Un sueño caminante iba un día por una senda en actitud introspectiva. Por ratos el camino era plácido, rodeado de un gratificante verde. Por otros, el camino resultaba áridamente hosco, huraño y solitario.
Aquel sueño tenía grandes reservas de energía vital. Se alimentaba de ver la naturaleza y de conocer otros sueños. En su larga caminata, ya de varios años, siempre respiraba profundo y veía el verde hasta el horizonte y así cargaba sus fuerzas para seguir la marcha, pudiendo atravesar fácilmente la desolación de los desiertos que a veces iban apareciendo en la ruta.
Cuando iba acompañado de otro sueño, el camino era más sencillo. Cuando lo hacía solo, la ruta era más difícil pero a este amigable sueño nunca le había faltado la fuerza para seguir siempre hacia adelante.
Caminar era su condición. No sabía por qué lo hacía, pero sentía que debía hacerlo. Tenía la certeza de que un día llegaría a un destino, lo cual le animaba a seguir siempre la marcha.
En una oportunidad, el sueño se enfrascó en sí mismo. Había pasado muchos años caminando por aquel sendero sin percatarse de que llevaba demasiado tiempo sin admirar el paisaje. Cuando lo hizo, cayó en cuenta de que llevaba muchos meses sin ver vegetación y sin beber agua. Sus fuerzas habían mermado. No había plantas a su alrededor. La aridez de aquel desierto se le imponía.
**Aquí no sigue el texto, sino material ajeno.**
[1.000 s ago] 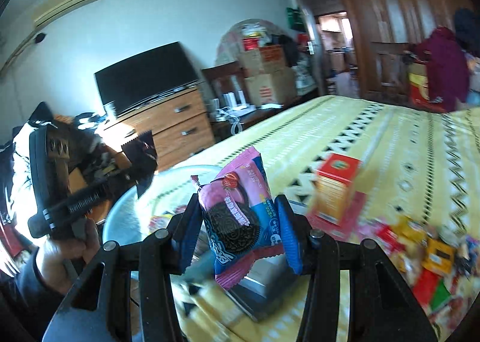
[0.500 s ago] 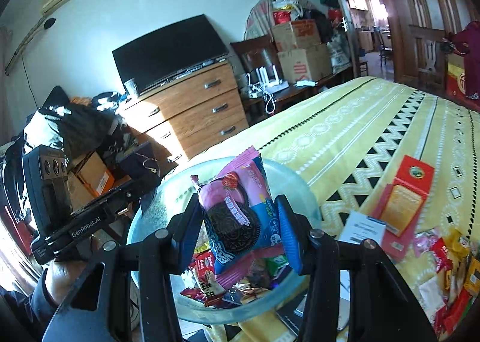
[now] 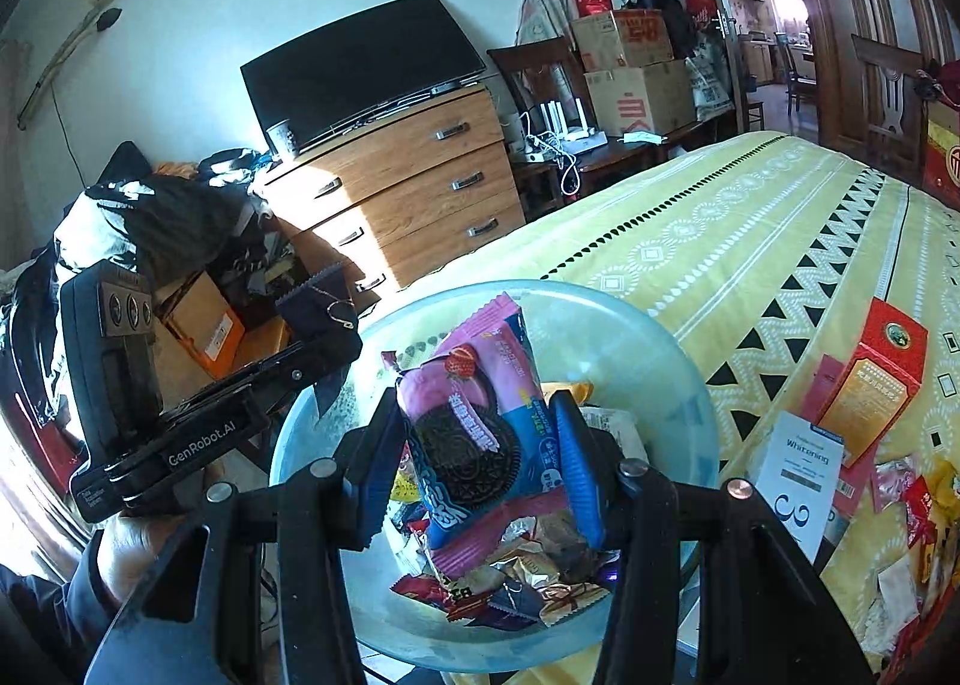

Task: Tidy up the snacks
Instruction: 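Carry both held packs over the clear bowl, then open both tools to drop the packs into the bowl, then move both tools back to the snack pile on the bed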

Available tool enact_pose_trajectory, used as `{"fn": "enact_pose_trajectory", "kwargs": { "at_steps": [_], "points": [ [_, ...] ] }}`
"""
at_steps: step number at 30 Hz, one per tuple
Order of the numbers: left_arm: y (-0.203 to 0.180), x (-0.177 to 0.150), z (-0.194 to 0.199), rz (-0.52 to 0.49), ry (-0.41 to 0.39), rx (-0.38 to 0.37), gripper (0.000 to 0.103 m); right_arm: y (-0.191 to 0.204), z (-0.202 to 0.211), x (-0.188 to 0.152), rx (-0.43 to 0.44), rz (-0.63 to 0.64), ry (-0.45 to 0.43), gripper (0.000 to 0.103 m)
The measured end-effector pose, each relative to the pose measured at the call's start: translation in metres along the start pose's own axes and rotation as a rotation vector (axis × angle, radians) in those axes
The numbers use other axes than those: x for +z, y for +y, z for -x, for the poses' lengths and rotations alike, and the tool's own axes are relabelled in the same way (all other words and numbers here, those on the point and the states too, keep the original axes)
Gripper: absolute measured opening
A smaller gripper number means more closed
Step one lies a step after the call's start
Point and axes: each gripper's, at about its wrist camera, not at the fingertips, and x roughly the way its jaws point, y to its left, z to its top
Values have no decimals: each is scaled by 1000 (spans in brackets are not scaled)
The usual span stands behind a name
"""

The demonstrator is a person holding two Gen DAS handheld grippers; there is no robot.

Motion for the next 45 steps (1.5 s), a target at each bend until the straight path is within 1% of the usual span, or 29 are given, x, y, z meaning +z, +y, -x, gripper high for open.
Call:
{"fn": "enact_pose_trajectory", "kwargs": {
  "at_steps": [11,13,18,19,20,21,22,23,24,28,31,34,35,36,38,39,40,41,43,45],
  "points": [
    [9,-2,-9,12,48,9,26,6,-10,-2,15,11,23,52],
    [10,-1,-10,13,51,10,29,8,-12,-2,20,11,29,52],
    [13,-1,-12,26,64,15,30,7,-17,-5,29,-2,36,53],
    [13,-1,-13,31,69,18,35,5,-17,-5,32,-4,37,53],
    [14,-2,-13,36,71,20,39,4,-18,-5,35,-6,38,59],
    [15,-2,-13,45,71,24,54,4,-18,-5,35,-7,35,62],
    [16,-1,-14,51,70,27,70,4,-17,-5,34,-7,30,69],
    [17,-1,-14,56,67,29,78,4,-17,-5,32,-9,25,74],
    [17,-1,-14,59,62,33,86,4,-15,-5,29,-11,18,75],
    [16,-3,-19,56,86,50,90,1,-13,-9,19,-27,15,80],
    [15,-5,-20,64,102,54,90,0,-3,-22,-3,-31,12,82],
    [9,-8,-19,63,109,42,91,-1,20,-56,-78,11,-9,87],
    [4,-9,-19,60,112,37,91,-3,28,-68,-103,19,-14,88],
    [1,-9,-19,54,111,31,91,-7,40,-90,-147,25,-16,88],
    [-14,-10,-18,26,112,8,91,-14,63,-130,-220,33,-14,88],
    [-26,-12,-17,12,116,-8,91,-19,74,-153,-270,33,-6,88],
    [-41,-13,-17,-7,121,-37,91,-23,83,-169,-308,24,10,89],
    [-56,-14,-16,-26,123,-61,91,-35,97,-198,-350,-8,37,89],
    [-88,-19,-14,-77,126,-122,92,-56,119,-242,-425,-77,89,89],
    [-135,-29,-12,-157,142,-218,93,-81,143,-284,-477,-189,139,89]
  ]
}}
La situación empeoró cuando se dio cuenta de que por aquella senda sólo se cruzaba con pesadillas.
Las pesadillas eran malos sueños, su color era gris y se alimentaban de la tristeza y de la desolación. Por donde pasaban, poco a poco iban chupando cualquier vestigio de alegría. Su alimento favorito era el pesimismo, aquella nefasta certeza que tenían algunos de que todo iba a salir mal.
Anduvo caminando un tiempo más aquel sueño por ese horrible lugar y se fue sintiendo cada vez más cansado. Al caer en cuenta de que no tenía energía, se sintió perdido. Por un instante pensó en volver pero sintió que sería inútil. Ya llevaba mucho tiempo sin ver agua, vegetación u otros sueños.
Su destino era seguir, pero no pudo. Vio una piedra y tristemente se sentó a esperar lo peor, dejarse consumir en aquel árido desierto hasta esfumarse por completo. Ante esa realidad, era imposible ser optimista lo cual, en un círculo de infortunio, alimentaba a las pesadillas que por allí pasaban. Cada mal sueño que llegaba se llevaba un pedacito más de aquel sueño para mantener el desierto como un reino de tristeza.
En medio de aquella agonía, el sueño comenzó a ver espejismos. Dos pozos de agua clara aparecieron ante sus ojos. Él, confundido, no sabía si estaba viendo doble. El agua le parecía muy real y la dulzura, la placidez, la alegría de sentir que había encontrado el vital líquido le dio las fuerzas para seguir caminando un poco más allá. Se puso de pie y trató de llegar al agua pero al acercarse, desfalleció.
Por un rato perdió el sentido. Cuando lo recobró, pudo ver allí frente a él las dos lagunas de agua clara. Eran los ojos de otro sueño que cargado de energía había llegado allí desde el otro lado del camino. El sueño de ojos claros, con el rostro iluminado, le dio un poco de agua a su nuevo amigo y cuando éste se hubo recuperado, comenzaron a charlar. Ambos sueños compartieron sus vivencias gratas y sus sueños y así se alimentaron mutuamente.
En aquella desolación, juntos decidieron salirse del camino para buscar un campo verde. Entre los dos harían un nuevo camino y contando con su mutuo apoyo nada les quitaría la energía.
Marcharon así un tiempo cuando finalmente encontraron un campo completamente distinto a cualquier otro lugar que hubieran visto. Era el lugar más hermoso con el que cualquiera de los dos se hubiera topado.
Luego de muchos años caminando, habían llegado a la meta final, al lugar donde los sueños se hacen realidad para así tener nuevos sueños.